▸ Exercise
Lines below that hold the word "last" must be copied in full.

________________________________________

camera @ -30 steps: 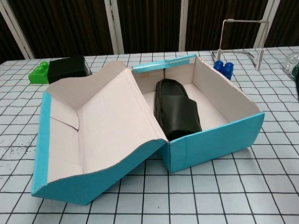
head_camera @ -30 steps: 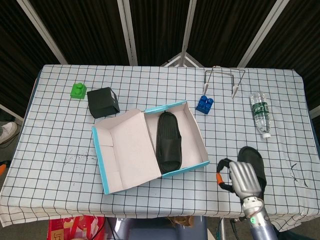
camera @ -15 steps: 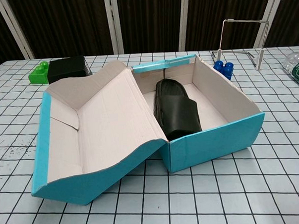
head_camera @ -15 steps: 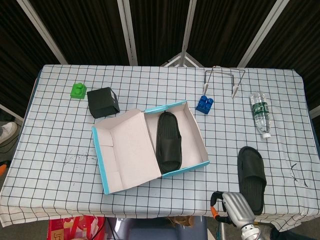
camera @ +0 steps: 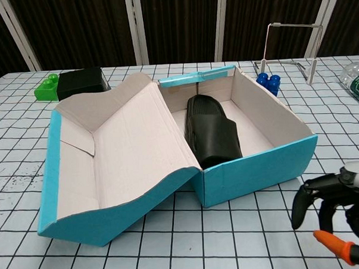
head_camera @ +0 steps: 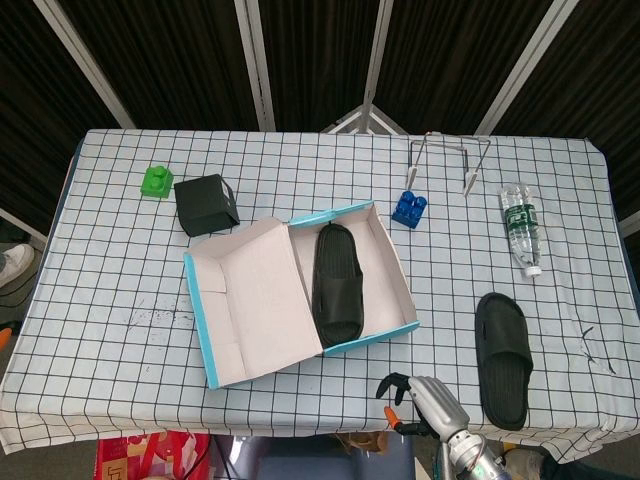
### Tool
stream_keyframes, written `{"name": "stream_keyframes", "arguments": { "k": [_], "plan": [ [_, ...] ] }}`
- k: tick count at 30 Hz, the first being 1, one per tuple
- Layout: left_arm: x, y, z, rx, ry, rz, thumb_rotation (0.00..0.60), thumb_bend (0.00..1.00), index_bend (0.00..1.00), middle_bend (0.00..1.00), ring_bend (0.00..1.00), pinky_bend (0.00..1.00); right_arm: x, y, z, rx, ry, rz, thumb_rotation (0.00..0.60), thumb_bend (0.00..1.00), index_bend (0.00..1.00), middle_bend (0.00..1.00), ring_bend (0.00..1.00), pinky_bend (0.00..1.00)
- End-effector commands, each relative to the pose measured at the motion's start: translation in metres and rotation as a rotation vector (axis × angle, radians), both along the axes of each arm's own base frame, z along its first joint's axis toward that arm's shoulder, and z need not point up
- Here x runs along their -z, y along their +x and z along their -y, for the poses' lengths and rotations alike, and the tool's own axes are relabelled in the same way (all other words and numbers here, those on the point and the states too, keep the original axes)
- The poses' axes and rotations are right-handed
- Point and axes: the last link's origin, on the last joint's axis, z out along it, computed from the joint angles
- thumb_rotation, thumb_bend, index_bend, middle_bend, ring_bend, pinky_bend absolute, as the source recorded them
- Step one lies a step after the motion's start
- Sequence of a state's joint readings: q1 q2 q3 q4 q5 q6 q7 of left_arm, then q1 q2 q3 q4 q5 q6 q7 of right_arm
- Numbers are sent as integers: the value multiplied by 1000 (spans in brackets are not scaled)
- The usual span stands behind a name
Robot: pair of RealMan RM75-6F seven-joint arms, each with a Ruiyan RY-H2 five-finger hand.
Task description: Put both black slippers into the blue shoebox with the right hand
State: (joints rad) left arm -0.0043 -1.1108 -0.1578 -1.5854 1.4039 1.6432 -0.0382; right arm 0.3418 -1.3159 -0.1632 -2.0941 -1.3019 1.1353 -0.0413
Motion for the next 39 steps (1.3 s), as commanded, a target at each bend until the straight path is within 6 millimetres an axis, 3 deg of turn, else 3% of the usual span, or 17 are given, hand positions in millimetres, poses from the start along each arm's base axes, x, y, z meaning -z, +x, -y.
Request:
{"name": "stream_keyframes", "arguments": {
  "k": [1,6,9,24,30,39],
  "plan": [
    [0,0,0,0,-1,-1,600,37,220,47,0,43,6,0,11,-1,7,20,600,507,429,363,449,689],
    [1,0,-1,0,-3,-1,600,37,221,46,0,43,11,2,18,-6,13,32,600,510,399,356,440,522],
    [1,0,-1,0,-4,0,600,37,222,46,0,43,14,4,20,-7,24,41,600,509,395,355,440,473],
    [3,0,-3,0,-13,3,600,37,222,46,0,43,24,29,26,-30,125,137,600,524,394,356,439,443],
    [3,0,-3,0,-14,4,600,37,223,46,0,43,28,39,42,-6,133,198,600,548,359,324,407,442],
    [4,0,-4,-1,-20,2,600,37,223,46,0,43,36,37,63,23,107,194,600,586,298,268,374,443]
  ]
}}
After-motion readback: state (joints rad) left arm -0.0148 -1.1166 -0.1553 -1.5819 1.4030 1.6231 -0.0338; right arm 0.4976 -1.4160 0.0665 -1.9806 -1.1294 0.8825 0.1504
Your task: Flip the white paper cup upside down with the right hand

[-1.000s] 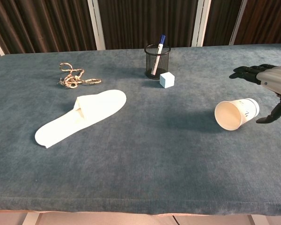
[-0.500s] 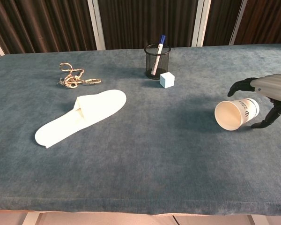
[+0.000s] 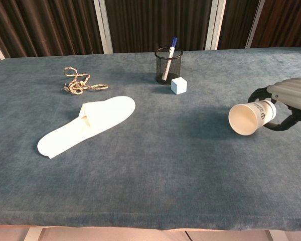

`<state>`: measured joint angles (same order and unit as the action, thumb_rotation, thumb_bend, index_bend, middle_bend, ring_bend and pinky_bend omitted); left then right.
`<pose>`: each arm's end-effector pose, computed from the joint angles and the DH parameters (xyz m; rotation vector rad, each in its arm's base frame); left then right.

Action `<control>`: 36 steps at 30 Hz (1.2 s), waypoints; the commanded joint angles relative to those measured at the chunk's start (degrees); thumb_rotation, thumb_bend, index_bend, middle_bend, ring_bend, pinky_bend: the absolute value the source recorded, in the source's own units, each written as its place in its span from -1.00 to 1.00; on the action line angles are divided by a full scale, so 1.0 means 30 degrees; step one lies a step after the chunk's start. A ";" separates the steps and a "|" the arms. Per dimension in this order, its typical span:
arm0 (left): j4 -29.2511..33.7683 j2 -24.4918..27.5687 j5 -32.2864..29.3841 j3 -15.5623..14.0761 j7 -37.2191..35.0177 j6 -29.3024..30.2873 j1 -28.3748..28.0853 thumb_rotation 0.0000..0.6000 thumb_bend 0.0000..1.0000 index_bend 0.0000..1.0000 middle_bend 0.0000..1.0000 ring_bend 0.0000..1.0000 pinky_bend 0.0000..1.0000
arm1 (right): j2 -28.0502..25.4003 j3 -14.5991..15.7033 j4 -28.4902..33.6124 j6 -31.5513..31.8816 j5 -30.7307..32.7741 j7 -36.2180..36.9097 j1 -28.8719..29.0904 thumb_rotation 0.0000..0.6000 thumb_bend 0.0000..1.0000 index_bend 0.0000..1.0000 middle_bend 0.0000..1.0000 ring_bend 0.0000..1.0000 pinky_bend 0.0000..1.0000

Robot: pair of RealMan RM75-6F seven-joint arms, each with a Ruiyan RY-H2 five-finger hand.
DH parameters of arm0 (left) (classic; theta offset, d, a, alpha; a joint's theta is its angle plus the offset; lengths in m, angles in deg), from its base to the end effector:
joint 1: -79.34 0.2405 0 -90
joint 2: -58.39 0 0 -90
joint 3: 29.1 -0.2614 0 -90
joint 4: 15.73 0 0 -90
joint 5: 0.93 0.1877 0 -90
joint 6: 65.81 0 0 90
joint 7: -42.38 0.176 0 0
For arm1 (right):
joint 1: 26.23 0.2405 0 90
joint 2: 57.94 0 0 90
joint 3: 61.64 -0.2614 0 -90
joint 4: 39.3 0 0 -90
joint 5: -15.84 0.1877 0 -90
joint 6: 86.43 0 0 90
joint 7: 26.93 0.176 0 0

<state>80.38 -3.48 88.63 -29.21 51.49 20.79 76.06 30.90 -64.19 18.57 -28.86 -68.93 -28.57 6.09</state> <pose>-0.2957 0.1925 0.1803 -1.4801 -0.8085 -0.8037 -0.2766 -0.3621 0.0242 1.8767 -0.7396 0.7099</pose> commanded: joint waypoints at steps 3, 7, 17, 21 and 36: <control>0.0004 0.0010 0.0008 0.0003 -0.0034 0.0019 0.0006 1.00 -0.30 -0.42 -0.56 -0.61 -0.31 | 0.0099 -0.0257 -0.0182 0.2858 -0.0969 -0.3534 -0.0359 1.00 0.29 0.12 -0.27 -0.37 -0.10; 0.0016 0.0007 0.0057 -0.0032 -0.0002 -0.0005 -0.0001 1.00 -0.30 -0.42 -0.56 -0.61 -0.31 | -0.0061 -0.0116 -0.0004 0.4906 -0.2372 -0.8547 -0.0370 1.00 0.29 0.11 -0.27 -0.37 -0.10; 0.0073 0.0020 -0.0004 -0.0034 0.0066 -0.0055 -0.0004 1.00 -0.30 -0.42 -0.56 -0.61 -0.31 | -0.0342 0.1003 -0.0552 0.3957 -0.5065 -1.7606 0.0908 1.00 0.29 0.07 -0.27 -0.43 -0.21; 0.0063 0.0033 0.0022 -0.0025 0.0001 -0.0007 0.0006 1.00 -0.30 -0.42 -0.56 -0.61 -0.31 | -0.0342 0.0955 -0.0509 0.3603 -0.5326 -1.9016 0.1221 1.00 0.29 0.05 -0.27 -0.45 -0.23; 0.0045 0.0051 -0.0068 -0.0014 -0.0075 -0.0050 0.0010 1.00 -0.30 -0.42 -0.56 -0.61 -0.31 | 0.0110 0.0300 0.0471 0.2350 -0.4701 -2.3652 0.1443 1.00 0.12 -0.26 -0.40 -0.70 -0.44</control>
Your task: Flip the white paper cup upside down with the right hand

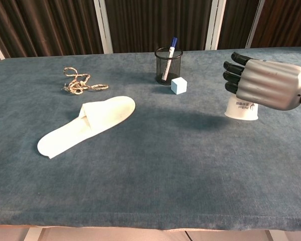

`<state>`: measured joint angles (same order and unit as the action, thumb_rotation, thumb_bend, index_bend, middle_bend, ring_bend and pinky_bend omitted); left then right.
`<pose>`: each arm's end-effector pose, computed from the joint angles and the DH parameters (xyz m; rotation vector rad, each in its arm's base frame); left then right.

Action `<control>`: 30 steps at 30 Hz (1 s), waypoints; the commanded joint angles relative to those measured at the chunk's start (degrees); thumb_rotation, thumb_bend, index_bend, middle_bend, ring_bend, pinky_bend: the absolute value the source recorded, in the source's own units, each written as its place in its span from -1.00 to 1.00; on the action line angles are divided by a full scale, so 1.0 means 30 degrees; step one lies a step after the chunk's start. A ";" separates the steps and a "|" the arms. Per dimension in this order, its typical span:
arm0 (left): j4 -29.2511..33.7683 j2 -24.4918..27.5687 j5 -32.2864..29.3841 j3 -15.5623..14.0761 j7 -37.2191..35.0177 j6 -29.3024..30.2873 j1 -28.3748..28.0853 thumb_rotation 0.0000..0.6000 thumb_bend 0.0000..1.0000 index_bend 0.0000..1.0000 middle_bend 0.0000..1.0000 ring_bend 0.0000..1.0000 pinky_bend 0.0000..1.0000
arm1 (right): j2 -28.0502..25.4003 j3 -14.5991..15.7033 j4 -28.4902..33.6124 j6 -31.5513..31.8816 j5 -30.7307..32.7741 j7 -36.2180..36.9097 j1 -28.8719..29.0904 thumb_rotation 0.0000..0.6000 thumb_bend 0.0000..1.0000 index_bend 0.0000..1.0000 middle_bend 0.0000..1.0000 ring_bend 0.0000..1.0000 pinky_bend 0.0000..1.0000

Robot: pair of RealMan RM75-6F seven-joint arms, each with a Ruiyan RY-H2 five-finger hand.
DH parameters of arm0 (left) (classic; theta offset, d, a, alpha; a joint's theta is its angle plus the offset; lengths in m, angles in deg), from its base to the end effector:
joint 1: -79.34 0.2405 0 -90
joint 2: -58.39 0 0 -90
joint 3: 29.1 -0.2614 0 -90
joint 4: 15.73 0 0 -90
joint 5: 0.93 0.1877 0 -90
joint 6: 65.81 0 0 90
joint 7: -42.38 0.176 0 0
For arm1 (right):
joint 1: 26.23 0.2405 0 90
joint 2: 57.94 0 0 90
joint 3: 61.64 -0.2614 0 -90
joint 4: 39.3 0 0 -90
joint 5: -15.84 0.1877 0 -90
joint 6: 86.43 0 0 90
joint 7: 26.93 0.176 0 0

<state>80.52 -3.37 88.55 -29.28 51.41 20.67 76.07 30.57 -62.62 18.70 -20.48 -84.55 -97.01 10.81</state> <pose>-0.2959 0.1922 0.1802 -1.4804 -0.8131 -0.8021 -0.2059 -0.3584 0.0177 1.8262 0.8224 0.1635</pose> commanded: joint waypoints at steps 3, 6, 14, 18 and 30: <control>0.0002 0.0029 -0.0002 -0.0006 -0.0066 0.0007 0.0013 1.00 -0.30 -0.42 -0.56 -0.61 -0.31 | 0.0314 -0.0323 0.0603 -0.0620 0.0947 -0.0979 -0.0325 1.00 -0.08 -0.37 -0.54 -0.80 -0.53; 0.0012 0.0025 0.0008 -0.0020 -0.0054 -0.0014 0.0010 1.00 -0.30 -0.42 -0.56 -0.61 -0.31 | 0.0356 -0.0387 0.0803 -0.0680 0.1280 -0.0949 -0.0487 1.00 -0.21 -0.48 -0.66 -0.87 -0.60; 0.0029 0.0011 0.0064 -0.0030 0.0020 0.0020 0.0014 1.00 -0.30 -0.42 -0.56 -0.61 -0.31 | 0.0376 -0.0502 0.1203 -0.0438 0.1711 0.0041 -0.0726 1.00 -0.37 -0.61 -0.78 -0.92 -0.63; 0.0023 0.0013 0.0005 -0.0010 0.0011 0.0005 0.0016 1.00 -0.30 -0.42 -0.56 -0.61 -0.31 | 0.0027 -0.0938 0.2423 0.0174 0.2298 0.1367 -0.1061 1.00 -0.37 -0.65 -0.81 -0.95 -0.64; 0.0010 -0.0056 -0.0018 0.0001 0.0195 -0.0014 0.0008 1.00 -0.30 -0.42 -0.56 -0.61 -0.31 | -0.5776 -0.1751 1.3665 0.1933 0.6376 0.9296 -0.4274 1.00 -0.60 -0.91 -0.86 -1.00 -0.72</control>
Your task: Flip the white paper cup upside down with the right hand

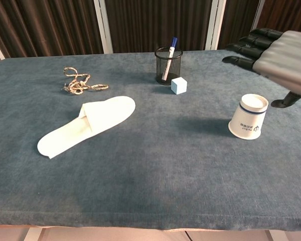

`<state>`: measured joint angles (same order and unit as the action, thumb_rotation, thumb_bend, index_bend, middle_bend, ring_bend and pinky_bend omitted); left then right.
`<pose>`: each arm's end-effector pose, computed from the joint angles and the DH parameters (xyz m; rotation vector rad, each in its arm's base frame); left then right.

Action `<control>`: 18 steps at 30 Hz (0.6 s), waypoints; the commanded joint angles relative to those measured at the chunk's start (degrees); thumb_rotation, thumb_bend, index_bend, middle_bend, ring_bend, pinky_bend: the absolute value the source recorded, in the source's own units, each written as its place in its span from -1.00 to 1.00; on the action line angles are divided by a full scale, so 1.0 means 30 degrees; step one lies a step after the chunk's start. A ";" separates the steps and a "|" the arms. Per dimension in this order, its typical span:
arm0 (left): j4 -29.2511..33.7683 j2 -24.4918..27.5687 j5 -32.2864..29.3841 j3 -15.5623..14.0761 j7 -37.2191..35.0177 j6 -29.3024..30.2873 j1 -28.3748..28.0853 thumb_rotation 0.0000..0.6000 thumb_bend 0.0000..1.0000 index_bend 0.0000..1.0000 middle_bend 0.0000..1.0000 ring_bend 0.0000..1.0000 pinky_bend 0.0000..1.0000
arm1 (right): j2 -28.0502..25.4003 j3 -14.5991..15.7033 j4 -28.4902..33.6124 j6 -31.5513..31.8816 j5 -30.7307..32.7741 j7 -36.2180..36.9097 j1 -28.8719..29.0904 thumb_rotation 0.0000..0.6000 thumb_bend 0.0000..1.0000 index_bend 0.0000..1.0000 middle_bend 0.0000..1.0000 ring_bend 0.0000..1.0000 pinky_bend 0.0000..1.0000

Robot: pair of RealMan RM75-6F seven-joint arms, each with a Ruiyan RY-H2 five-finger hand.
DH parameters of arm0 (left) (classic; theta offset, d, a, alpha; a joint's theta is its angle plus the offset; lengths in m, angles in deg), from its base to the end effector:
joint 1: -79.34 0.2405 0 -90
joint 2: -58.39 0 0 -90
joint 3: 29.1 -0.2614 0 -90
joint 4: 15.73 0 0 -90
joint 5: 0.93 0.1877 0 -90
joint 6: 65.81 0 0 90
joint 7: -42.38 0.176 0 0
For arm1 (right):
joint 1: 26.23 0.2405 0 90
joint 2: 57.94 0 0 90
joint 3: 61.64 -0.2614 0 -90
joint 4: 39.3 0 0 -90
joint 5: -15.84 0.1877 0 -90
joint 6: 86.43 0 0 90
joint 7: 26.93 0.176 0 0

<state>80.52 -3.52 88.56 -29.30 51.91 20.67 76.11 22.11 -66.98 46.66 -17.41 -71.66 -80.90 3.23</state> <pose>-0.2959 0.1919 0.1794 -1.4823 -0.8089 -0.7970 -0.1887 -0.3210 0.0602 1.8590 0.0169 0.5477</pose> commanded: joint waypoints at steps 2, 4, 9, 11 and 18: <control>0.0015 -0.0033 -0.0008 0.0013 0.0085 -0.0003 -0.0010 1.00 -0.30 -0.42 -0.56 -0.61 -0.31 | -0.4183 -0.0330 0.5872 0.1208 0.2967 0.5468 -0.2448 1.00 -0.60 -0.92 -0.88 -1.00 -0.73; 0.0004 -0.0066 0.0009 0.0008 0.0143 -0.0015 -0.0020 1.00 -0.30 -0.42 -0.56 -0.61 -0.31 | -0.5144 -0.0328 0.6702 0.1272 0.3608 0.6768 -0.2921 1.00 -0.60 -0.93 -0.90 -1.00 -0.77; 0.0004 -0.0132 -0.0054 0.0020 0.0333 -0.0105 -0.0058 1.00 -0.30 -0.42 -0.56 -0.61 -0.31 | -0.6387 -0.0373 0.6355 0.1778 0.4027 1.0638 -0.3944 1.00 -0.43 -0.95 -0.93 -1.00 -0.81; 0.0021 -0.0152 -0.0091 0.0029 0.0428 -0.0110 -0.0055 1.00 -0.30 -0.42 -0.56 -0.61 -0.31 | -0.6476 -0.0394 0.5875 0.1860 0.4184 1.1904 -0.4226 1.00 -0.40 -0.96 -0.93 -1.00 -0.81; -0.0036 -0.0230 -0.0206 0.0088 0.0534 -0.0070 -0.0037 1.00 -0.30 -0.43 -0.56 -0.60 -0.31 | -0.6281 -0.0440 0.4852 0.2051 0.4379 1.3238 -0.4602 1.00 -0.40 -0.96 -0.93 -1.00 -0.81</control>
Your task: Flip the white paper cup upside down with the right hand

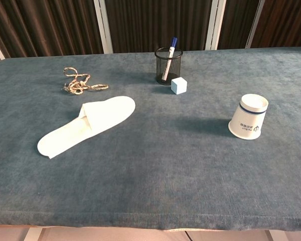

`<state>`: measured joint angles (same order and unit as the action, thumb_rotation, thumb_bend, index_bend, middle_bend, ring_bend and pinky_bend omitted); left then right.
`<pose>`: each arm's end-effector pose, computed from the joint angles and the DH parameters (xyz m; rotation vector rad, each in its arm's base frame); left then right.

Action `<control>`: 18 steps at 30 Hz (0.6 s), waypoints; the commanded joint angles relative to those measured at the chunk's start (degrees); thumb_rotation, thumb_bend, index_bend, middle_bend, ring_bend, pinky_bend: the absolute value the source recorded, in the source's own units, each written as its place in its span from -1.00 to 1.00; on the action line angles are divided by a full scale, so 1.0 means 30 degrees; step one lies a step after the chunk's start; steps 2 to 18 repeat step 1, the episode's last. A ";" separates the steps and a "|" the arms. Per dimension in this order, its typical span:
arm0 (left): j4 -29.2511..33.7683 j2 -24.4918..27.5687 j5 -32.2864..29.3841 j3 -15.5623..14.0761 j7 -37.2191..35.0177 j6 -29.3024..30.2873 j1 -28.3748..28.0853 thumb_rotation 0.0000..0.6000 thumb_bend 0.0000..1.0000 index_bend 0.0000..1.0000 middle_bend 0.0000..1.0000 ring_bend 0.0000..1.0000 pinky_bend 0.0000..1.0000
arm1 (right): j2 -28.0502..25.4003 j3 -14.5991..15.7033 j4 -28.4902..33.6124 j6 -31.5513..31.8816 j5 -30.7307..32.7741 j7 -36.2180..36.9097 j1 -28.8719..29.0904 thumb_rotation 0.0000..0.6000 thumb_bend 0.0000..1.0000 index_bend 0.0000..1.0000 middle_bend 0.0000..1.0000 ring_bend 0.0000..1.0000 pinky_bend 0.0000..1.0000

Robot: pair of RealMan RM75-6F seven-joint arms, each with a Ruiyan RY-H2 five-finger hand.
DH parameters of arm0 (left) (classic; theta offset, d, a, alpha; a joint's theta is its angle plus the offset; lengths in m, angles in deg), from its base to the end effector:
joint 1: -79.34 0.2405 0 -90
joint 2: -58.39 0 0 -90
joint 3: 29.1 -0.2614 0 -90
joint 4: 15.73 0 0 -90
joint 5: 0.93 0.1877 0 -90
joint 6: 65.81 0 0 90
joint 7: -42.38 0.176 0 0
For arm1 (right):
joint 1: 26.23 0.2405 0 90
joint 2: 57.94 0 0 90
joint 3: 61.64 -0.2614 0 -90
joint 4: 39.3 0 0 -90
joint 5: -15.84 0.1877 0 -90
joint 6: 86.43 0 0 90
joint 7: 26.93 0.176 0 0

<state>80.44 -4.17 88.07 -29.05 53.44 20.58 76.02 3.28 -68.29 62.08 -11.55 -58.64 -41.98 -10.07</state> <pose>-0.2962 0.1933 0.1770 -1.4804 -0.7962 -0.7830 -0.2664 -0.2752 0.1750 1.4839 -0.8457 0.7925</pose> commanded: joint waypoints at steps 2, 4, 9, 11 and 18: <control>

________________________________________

▸ Task output
- Point and axes: the last link's origin, on the last joint's axis, z out along it, computed from the joint angles
Action `<control>`: 18 steps at 30 Hz (0.6 s), waypoints; the commanded joint angles relative to those measured at the chunk's start (degrees); thumb_rotation, thumb_bend, index_bend, middle_bend, ring_bend, pinky_bend: the absolute value the source recorded, in the source's own units, each written as its place in its span from -1.00 to 1.00; on the action line angles are divided by a full scale, so 1.0 means 30 degrees; step one lies a step after the chunk's start; steps 2 to 18 repeat step 1, the episode's last. A ";" separates the steps and a "|" the arms. Per dimension in this order, its typical span:

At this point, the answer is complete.